You are viewing a plain text version of this content. The canonical link for it is here.
Posted to dev@tika.apache.org by gbouchar <gb...@protonmail.com.INVALID> on 2018/07/26 09:38:14 UTC

improving Tika for web contents

Greetings everyone!

I have two pull requests related to the use of tika for web contents that have been waiting for quite some time now.

- [Improving html charset detection](https://github.com/apache/tika/pull/242) : None of the current charset detectors in tika respect the web standards, and in my tests, I found that around 15% of web pages were misdetected using the default charset detector. This pull request implements a new charset detector for web pages, with a better accuracy.
- [fixing mime-type detection over http](https://github.com/apache/tika/pull/236) : Currently, tika has no knowledge of server-side interpreted languages such as PHP. Thus, given an url like "http://example.com/index.php", it tends to guess its mime type will be "text/x-php", whereas this is in fact very unlikely. This PR gives tika the knowledge of which extensions are linked to server-side interpreted languages.

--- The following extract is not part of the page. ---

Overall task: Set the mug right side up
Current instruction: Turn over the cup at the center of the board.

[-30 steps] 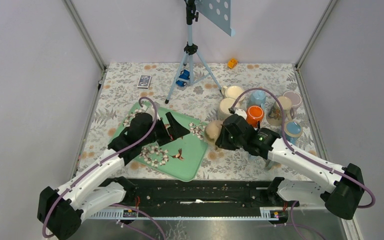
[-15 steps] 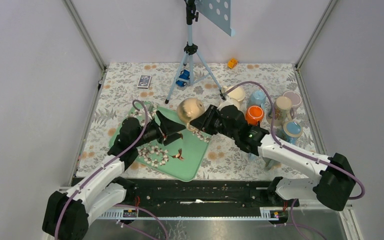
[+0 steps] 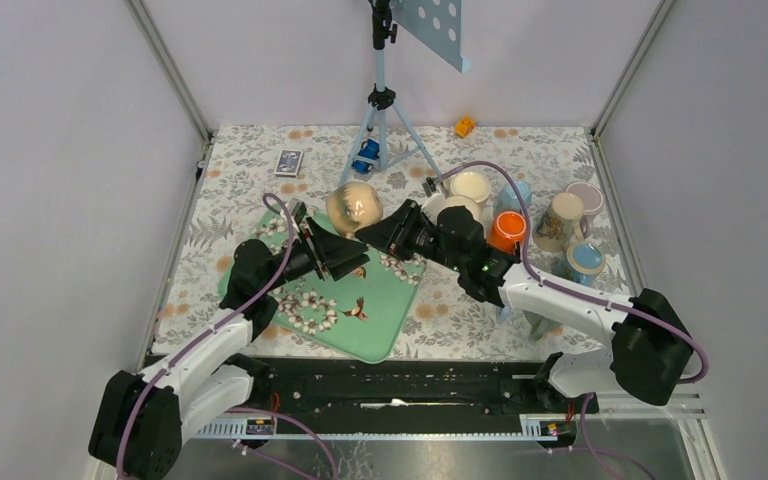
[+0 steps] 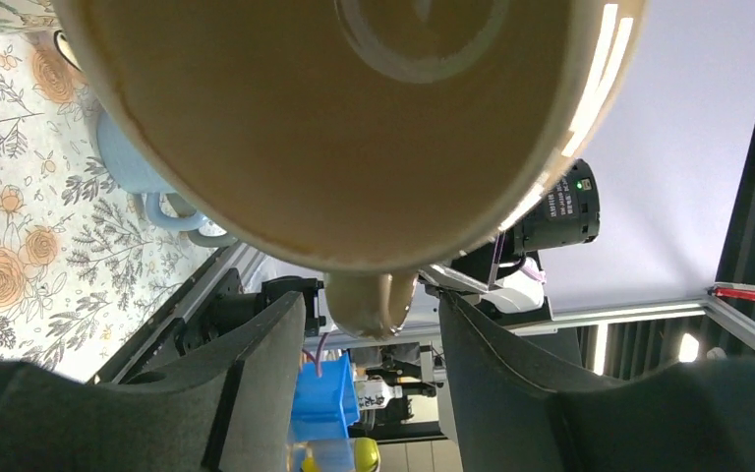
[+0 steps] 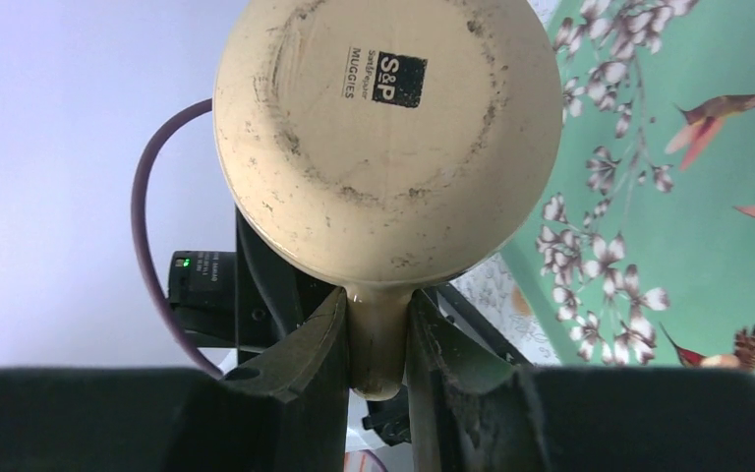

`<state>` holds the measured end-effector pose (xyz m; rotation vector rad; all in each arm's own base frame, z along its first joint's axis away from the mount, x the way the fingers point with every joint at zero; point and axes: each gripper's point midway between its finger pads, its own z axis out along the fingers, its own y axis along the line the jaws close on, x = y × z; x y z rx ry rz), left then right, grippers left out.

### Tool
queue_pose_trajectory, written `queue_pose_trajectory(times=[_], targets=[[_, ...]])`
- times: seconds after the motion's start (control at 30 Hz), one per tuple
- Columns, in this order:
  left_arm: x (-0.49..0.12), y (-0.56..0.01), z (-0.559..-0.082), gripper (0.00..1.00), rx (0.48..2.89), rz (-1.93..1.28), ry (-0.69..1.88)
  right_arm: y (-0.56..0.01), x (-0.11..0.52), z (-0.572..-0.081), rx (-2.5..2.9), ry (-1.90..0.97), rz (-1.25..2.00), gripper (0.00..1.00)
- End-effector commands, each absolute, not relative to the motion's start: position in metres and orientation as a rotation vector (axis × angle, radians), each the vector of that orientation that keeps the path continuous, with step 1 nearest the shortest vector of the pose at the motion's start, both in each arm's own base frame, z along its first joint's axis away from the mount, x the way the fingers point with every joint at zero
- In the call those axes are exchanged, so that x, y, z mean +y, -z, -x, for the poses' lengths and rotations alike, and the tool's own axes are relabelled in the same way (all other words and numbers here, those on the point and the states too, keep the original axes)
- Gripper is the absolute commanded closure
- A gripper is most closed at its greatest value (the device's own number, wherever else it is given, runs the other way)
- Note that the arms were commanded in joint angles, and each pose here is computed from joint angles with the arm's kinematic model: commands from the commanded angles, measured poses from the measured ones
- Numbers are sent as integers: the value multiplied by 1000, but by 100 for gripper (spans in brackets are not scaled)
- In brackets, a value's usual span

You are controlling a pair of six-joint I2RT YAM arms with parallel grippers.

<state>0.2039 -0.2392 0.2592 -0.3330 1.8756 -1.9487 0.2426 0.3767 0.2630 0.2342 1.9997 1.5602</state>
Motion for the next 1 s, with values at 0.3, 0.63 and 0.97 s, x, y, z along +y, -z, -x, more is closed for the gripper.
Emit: queue_pose_trajectory(times=[0.3, 0.63, 0.97], targets=[[-236, -293, -206, 63, 1726, 242, 2018, -337, 384, -233, 1716, -1880, -185, 100], [-237, -293, -208, 77, 1745, 234, 1993, -334, 388, -228, 1737, -1904, -148, 100], [-238, -289, -215, 100, 1821, 161, 1836, -329, 389, -221, 1762, -1916, -104, 100]])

If someone could have a look at these pull requests, and maybe include them in the next release, that would help us a lot ! I am of course still opened to discussion and ready to update the code if changes need to be made.

Cheers,
G. Bouchar

Re: improving Tika for web contents

Posted by Tim Allison <ta...@apache.org>.
Y, we're waiting on dl4j so we have a week probably.
On Thu, Jul 26, 2018 at 8:06 AM gbouchar <gb...@protonmail.com> wrote:
>
> Thank you very much, Tim! Do you think it will make it for the next release ?
>
> ‐‐‐‐‐‐‐ Original Message ‐‐‐‐‐‐‐
> Le 26 juillet 2018 1:58 PM, Tim Allison <ta...@apache.org> a écrit :
>
> > Y. Sorry. At beach last week. Took care of quick issues yesterday, will try
> > to return to your PRs today. Thank you!
> >
>
>

Re: improving Tika for web contents

Posted by Tim Allison <ta...@apache.org>.
Y. Sorry. At beach last week. Took care of quick issues yesterday, will try
to return to your PRs today. Thank you!

On Thu, Jul 26, 2018 at 5:38 AM gbouchar <gb...@protonmail.com.invalid>
wrote:

> Greetings everyone!
>
> I have two pull requests related to the use of tika for web contents that
> have been waiting for quite some time now.
>
> - [Improving html charset detection](
> https://github.com/apache/tika/pull/242) : None of the current charset
> detectors in tika respect the web standards, and in my tests, I found that
> around 15% of web pages were misdetected using the default charset
> detector. This pull request implements a new charset detector for web
> pages, with a better accuracy.
> - [fixing mime-type detection over http](
> https://github.com/apache/tika/pull/236) : Currently, tika has no
> knowledge of server-side interpreted languages such as PHP. Thus, given an
> url like "http://example.com/index.php", it tends to guess its mime type
> will be "text/x-php", whereas this is in fact very unlikely. This PR gives
> tika the knowledge of which extensions are linked to server-side
> interpreted languages.
>
> If someone could have a look at these pull requests, and maybe include
> them in the next release, that would help us a lot ! I am of course still
> opened to discussion and ready to update the code if changes need to be
> made.
>
> Cheers,
> G. Bouchar